Whatever alarm they might feel at the indiscriminate fury of the hordes descending upon them, they smiled grimly at the panic which more justly seized the Romans. The guilty objects of national vengeance discovered the direst prodigies in every event around them. The wailings of their women, the neighing of their horses, were interpreted as evil omens. Their theatre was said to have resounded with uncouth noises; the buildings of the colony had been seen inversely reflected in the waters of their estuary; and on the ebbing of the tide ghastly remains of human bodies had been discovered in the ooze. Above all, the statue of Victory, erected to face the enemies of the republic, had turned its back to the advancing barbarians and fallen prostrate before them. When the colonists proposed to throw up hasty entrenchments they were dissuaded from the work, or impeded in it by the natives, who persisted in declaring that they had no cause for fear; it was not till the Iceni were actually in sight, and the treachery of the Trinobantes no longer doubtful, that they retreated tumultuously within the precincts of the temple, and strengthened its slender defences to support a sudden attack till succour could arrive. But the impetuosity of the assault overcame all resistance. The stronghold was stormed on the second day, and all who had sought refuge in it, armed and unarmed, given up to slaughter.

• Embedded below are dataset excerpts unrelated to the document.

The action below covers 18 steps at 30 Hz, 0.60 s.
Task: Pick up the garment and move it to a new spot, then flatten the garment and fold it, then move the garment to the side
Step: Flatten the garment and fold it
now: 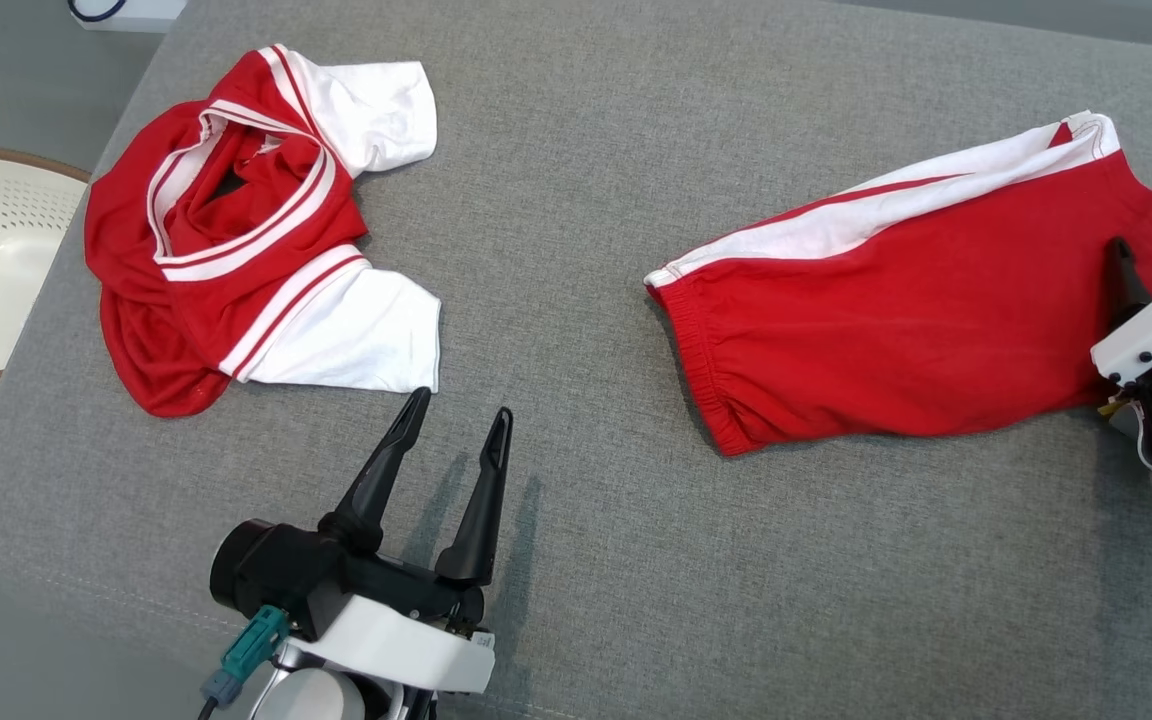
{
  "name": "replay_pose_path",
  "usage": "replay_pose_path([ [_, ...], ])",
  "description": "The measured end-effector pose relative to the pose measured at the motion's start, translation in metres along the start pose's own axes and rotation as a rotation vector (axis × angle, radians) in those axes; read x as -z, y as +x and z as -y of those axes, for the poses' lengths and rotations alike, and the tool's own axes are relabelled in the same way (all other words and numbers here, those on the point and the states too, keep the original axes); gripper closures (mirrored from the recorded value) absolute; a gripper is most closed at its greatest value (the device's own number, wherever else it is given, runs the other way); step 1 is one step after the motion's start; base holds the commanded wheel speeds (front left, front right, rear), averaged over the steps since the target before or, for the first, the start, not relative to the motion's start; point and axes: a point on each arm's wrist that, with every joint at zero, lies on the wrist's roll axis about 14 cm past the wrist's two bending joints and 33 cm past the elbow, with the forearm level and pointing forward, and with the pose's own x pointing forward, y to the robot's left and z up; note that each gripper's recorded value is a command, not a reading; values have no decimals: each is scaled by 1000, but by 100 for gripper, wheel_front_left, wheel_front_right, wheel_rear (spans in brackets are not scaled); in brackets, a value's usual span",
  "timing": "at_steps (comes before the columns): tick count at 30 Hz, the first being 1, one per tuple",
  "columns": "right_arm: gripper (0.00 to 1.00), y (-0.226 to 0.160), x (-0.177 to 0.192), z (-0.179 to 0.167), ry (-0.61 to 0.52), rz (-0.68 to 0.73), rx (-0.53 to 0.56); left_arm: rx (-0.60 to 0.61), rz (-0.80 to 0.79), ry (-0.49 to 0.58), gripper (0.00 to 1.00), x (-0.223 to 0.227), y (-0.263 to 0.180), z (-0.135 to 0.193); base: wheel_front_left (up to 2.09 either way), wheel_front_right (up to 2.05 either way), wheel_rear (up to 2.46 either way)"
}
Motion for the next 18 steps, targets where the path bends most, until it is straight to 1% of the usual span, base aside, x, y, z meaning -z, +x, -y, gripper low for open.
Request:
replay_pose_path([
  [1,53,3,1,-3,0,-14,-5,-1,-1,1,0,0,1,0,0,0,0],
  [2,56,4,1,-5,-2,-25,-9,0,-1,2,0,0,2,-1,0,0,0],
  [3,71,5,2,-6,-6,-33,-10,1,0,3,0,0,2,-1,0,0,0],
  [4,94,5,3,-5,-7,-38,-9,2,-3,2,0,1,2,0,0,0,0],
  [5,100,4,4,-5,-9,-42,-8,5,-6,1,0,2,2,1,0,0,0],
  [10,100,-1,5,-8,-18,-37,-14,21,-5,-4,0,2,4,6,0,0,0],
  [13,100,-7,4,-8,-21,-10,-18,36,-1,-7,0,2,6,10,0,0,0],
  [18,100,-27,3,4,-20,63,-9,76,11,-18,0,-1,11,23,0,0,0],
])
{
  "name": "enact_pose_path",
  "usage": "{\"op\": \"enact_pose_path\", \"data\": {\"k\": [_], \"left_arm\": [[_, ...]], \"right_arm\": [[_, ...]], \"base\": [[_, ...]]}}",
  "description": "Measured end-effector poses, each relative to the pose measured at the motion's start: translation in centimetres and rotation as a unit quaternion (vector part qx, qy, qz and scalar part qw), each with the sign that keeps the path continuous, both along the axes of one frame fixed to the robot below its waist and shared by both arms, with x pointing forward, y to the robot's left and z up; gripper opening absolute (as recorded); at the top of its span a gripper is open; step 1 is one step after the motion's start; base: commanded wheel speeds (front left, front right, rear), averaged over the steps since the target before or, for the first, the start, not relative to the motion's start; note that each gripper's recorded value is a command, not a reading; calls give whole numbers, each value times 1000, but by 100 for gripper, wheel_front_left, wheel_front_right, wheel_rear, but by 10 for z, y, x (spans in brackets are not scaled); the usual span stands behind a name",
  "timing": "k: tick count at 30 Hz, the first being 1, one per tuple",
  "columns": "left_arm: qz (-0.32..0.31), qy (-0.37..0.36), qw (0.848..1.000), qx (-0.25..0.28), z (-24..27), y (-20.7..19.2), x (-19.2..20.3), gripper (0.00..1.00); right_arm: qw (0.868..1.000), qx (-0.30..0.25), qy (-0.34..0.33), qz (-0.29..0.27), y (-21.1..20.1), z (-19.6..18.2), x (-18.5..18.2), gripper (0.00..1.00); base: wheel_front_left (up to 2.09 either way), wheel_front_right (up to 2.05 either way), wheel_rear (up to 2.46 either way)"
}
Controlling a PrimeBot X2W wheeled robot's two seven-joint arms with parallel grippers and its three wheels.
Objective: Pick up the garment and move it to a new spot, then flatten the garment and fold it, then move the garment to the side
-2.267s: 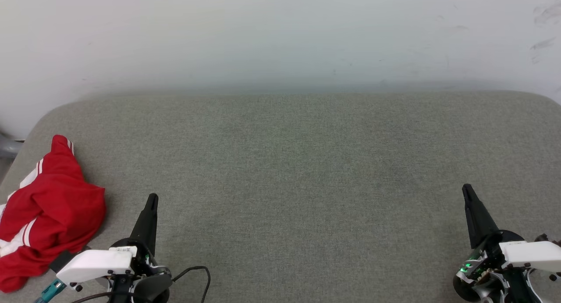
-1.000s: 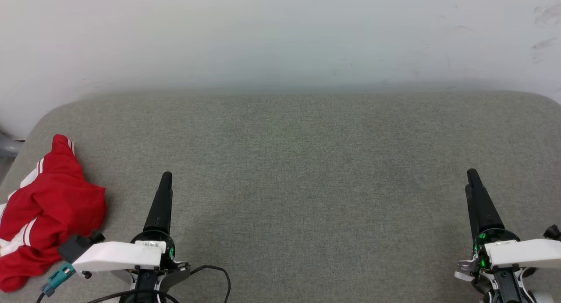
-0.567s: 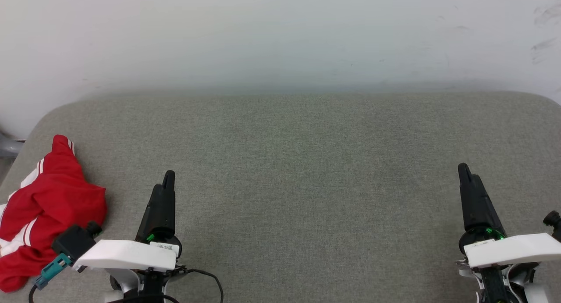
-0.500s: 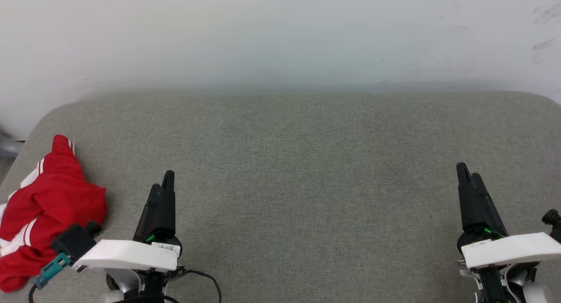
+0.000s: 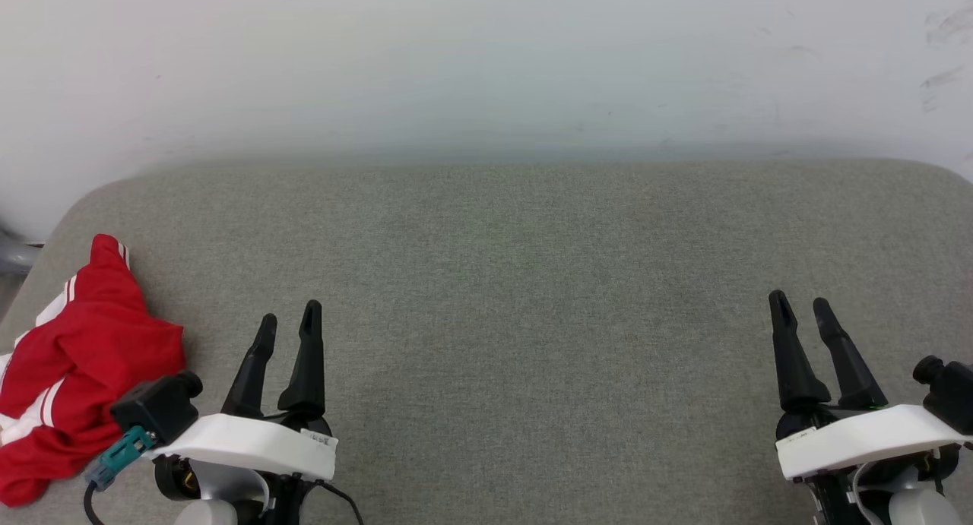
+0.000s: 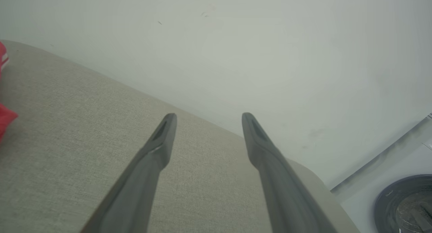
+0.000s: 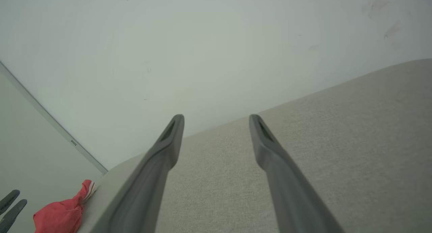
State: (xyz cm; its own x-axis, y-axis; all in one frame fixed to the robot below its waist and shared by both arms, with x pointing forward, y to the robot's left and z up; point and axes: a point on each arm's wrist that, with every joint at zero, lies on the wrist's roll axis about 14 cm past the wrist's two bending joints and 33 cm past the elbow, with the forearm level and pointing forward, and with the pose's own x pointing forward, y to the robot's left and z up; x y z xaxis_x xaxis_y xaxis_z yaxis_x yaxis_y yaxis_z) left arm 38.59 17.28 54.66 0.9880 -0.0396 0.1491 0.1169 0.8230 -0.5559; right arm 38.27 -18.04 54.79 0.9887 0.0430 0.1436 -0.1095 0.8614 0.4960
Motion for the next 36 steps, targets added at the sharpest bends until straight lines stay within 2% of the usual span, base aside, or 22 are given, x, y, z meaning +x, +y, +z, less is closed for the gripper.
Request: {"op": "enact_pose_path", "data": {"k": [16, 36], "left_arm": [[11, 3, 991, 133, -7, 0, -2, 100], [7, -2, 975, 220, -15, -4, -3, 100]], "right_arm": [[993, -121, 5, 1, 0, 1, -1, 100], [977, -211, 8, -3, 2, -1, -3, 100]], "base": [[0, 0, 0], [0, 0, 0]]}}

Meanwhile the report of this fearful movement had travelled far and wide through the country. It reached Petilius Cerealis, the commander of the Ninth legion, which we suppose to have been stationed near the Wash, and he broke up promptly from his camp to hang on the rear of the insurgents. It reached the Twentieth legion at Deva, which awaited the orders of Suetonius himself, as soon as he should learn on the banks of the Menai the perils in which the province was involved. The proprætor withdrew the Fourteenth legion from the smoking groves of Mona, and urged it with redoubled speed along the highway of Watling street, picking out the best troops from the Twentieth as he rushed by, and summoning the Second from Isca to join him in the south. But Pænius Postumus, who commanded this latter division, neglected to obey his orders, and crouched in terror behind his fortifications. The Iceni turned boldly upon Cerealis, who was hanging close upon their heels, and routed his wearied battalions with great slaughter. The infantry of the Ninth legion was cut to pieces, and the cavalry alone escaped within their entrenchments. But the barbarians had not skill nor patience to conduct the siege of a Roman camp. They left the squadron of Cerealis unmolested, nor did they attempt to force the scattered posts of the Romans around them. After giving Camulodunum to the flames, they dispersed throughout the country, plundering and destroying.
Suetonius, unappalled by the frightful accounts which thronged upon him, held on his course steadfastly with his single legion, broke through the scattered bands of the enemy, and reached Londinium without a check. This place was crowded with Roman residents, crowded still more at this moment with fugitives from the country towns and villas: but it was undefended by walls, its population of traders was untrained to arms, and Suetonius sternly determined to leave it, with all the wealth of the province which it harboured, to the barbarians, rather than sacrifice his soldiers in a vain attempt to save it. The policy of the Roman commander was to secure his communications with Gaul: but he was resolved not to abandon the country, nor surrender the detachments hemmed in at various points by the general rising of the Britons.